If they are deemed to have one spare bedroom, they will lose 14 per cent. Two spare bedrooms will result in a 25 per cent cut. The National Housing Federation says this will affect ‘an estimated 660,000 working-age social tenants’.
For many struggling on low incomes (working or unemployed), this will be unsustainable. They won’t be able to pay their rent and will either get into debt or move to find cheaper accommodation, with all the upheaval that entails.
But when is a bedroom a ‘spare’ bedroom? The rules are clear and inflexible, taking no account of the complexity of people’s lives. Numerous stories are emerging of how people will be affected, from the divorced father not allowed a bedroom for his children when they come to stay, to the parents no longer allowed to keep a room for their son or daughter in the Armed Forces, giving them nowhere to sleep when they return to the family home.

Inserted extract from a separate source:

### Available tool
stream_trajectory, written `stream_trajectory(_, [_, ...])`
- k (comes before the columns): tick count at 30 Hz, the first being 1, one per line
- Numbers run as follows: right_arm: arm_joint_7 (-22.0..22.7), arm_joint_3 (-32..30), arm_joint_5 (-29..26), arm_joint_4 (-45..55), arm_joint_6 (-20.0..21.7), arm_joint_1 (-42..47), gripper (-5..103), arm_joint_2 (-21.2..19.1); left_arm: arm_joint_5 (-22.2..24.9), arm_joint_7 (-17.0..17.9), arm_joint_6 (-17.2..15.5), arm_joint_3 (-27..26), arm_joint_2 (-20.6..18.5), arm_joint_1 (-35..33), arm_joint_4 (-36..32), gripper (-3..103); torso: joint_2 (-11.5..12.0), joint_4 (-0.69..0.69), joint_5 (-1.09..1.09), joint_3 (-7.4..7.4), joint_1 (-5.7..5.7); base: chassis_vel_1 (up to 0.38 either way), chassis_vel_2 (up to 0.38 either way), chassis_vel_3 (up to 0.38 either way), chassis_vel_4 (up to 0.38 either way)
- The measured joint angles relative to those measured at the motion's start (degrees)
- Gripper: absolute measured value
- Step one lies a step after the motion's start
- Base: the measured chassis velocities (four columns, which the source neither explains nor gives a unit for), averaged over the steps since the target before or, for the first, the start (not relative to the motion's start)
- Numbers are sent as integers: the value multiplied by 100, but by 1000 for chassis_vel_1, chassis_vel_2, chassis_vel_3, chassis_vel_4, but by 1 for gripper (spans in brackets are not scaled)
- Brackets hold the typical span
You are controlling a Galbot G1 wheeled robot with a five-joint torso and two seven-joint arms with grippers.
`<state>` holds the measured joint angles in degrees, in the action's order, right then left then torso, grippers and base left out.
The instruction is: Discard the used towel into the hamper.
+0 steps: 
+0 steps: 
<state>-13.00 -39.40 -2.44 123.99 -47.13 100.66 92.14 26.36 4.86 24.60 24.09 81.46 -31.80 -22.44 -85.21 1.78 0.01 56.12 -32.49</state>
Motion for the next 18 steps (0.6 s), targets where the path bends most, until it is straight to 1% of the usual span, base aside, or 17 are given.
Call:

One rule seems to be particularly perverse. It states ‘foster children are not counted as part of the household for benefit purposes’. So, foster children, who may have had a traumatic start in life, are not allowed their own room. If younger than 10 they must share with another child of either gender, and if under 16 they must share with a child of the same gender. It takes very little imagination to think of the problems this might cause in such a fragile family structure. Two teenage boys, perhaps unrelated, perhaps troubled, forced to share a bedroom. Probably a small bedroom, because let’s face it, we’re not talking about mansions here.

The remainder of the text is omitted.